▶ [Problem details]:
The data must be returned in full and exactly as given.
▬▬▬▬▬▬
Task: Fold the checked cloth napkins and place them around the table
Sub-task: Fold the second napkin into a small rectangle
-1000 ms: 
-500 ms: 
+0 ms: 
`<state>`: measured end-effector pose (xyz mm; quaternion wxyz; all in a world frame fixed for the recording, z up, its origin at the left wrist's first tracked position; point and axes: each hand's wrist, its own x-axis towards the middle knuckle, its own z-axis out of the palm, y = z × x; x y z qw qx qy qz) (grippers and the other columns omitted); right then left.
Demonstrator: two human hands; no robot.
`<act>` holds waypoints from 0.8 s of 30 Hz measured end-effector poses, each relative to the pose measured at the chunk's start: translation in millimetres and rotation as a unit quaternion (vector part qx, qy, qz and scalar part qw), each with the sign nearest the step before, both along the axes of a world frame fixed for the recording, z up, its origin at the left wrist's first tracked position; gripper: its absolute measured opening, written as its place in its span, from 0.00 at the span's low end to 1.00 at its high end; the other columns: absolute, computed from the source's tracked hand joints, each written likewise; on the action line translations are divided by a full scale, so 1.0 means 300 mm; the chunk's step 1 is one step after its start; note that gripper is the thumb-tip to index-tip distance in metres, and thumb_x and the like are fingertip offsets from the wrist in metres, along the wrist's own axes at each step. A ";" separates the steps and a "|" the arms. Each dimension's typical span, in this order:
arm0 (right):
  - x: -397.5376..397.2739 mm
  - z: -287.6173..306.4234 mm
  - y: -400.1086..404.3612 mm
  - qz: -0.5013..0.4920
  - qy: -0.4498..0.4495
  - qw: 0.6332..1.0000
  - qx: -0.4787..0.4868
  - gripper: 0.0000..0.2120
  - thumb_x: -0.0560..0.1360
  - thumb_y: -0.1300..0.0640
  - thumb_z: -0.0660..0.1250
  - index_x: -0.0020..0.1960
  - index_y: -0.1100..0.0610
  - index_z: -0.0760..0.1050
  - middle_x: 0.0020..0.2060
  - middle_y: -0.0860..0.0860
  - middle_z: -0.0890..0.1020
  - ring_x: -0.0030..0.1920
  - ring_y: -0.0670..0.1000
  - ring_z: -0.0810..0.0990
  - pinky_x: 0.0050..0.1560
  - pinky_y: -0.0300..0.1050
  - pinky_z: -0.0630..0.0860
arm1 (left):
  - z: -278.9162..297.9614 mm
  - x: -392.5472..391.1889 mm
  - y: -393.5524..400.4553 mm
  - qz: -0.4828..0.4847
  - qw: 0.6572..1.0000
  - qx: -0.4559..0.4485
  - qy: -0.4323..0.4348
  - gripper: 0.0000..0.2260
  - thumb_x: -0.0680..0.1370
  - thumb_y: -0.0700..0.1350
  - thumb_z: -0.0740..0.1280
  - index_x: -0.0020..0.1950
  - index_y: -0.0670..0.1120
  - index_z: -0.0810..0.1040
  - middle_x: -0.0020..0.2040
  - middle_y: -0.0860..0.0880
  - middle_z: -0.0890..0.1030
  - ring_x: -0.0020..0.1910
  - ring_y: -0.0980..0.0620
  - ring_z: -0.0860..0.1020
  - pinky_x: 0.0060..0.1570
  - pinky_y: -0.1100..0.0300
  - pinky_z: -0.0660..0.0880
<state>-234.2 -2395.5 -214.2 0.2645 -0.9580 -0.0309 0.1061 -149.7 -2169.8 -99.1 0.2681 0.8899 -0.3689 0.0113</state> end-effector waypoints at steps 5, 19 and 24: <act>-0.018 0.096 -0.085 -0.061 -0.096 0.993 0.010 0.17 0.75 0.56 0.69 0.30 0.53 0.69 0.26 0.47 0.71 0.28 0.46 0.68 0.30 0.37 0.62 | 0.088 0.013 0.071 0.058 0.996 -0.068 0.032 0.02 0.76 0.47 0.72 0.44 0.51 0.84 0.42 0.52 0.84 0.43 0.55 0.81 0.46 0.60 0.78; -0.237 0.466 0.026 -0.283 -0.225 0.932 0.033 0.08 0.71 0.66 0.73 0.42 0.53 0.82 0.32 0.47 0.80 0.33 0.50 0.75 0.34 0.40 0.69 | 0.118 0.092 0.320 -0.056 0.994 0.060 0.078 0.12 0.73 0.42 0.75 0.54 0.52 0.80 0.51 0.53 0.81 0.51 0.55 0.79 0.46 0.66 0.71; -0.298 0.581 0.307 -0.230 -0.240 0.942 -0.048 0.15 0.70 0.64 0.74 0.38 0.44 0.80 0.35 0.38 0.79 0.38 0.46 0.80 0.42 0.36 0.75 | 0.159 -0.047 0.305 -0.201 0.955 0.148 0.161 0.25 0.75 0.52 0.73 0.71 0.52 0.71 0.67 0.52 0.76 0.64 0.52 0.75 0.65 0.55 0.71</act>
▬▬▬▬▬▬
▶ [Exercise answer]:
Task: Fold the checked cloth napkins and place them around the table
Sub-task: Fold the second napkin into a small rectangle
-1000 ms: 
-500 ms: 
+0 ms: 
`<state>`: measured end-effector pose (xyz mm; quaternion wxyz; all in a world frame fixed for the recording, z up, its origin at the left wrist's first tracked position; point and axes: each hand's wrist, its own x-axis towards the middle knuckle, its own z-axis out of the palm, y = z × x; x y z qw qx qy qz) (grippers and the other columns omitted); right then left.
Demonstrator: two human hands; no robot.
`<act>` holds waypoints from 0.8 s of 30 Hz measured end-effector poses, each relative to the pose measured at the chunk's start: translation in millimetres and rotation as a unit quaternion (vector part qx, qy, qz and scalar part qw), each with the sign nearest the step before, both along the axes of a world frame fixed for the recording, z up, its origin at the left wrist's first tracked position; gripper: its absolute measured opening, written as its place in its span, from 0.00 at the span's low end to 1.00 at its high end; the other columns: absolute, computed from the source's tracked hand joints, each written likewise; on the action line translations are divided by a full scale, so 1.0 means 300 mm; the chunk's step 1 is one step after its start; note that gripper is the thumb-tip to index-tip distance in metres, and thumb_x and the like are fingertip offsets from the wrist in metres, along the wrist's own axes at each step. A ";" separates the steps and a "|" the arms. Each dimension's typical span, in this order:
arm0 (right):
  - x: -397.5376..397.2739 mm
  - z: -287.6173..306.4234 mm
  - y: -400.1086..404.3612 mm
  - qz: -0.5013..0.4920
  - qy: -0.4498..0.4495
  - qw: 0.6332..1.0000
  - qx: -0.4787..0.4868
  - gripper: 0.0000..0.2120
  - thumb_x: -0.0560..0.1360
  - thumb_y: -0.1300..0.0640
  - thumb_z: -0.0660..0.1250
  - index_x: -0.0020..0.1960
  - index_y: -0.1100..0.0610
  - index_z: -0.0760..0.1050
  - middle_x: 0.0020..0.2060
  - middle_y: -0.0860..0.0860
  - middle_z: -0.0890..0.1020
  - ring_x: -0.0030..0.1920
  - ring_y: -0.0670..0.1000
  - ring_z: -0.0810..0.0990
  - pinky_x: 0.0050..0.1560
  - pinky_y: -0.0300..0.1050
  - pinky_z: -0.0630..0.0860
arm1 (left):
  - z: -278.9162..297.9614 mm
  - x: -392.5472..391.1889 mm
  - y: -393.5524..400.4553 mm
  - qz: -0.4828..0.4847
  - qw: 0.6572..1.0000
  - qx: -0.4559..0.4485
  - qy: -0.4323..0.4348
  - gripper: 0.0000..0.2260
  - thumb_x: -0.0680..0.1370
  - thumb_y: -0.0700..0.1350
  - thumb_z: -0.0740..0.1280
  - index_x: -0.0020..0.1950
  - index_y: -0.0670..0.1120
  - index_z: -0.0810..0.1040
  - middle_x: -0.0020..0.2040
  - middle_y: -0.0860..0.0880
  - middle_z: -0.0890..0.1030
  - ring_x: -0.0020..0.1910
  - ring_y: -0.0980..0.0620
  - ring_z: -0.0860..0.1020
  - pinky_x: 0.0060..0.1570
  - pinky_y: -0.1100..0.0300
  - pinky_z: -0.0660..0.0880
<state>-234.2 -2395.5 -214.2 0.2645 -0.9580 -0.0309 0.1061 -149.7 -2169.8 -99.1 0.2681 0.8899 -0.3689 0.0113</state> end-effector waypoints at steps 5, 19 and 24: <act>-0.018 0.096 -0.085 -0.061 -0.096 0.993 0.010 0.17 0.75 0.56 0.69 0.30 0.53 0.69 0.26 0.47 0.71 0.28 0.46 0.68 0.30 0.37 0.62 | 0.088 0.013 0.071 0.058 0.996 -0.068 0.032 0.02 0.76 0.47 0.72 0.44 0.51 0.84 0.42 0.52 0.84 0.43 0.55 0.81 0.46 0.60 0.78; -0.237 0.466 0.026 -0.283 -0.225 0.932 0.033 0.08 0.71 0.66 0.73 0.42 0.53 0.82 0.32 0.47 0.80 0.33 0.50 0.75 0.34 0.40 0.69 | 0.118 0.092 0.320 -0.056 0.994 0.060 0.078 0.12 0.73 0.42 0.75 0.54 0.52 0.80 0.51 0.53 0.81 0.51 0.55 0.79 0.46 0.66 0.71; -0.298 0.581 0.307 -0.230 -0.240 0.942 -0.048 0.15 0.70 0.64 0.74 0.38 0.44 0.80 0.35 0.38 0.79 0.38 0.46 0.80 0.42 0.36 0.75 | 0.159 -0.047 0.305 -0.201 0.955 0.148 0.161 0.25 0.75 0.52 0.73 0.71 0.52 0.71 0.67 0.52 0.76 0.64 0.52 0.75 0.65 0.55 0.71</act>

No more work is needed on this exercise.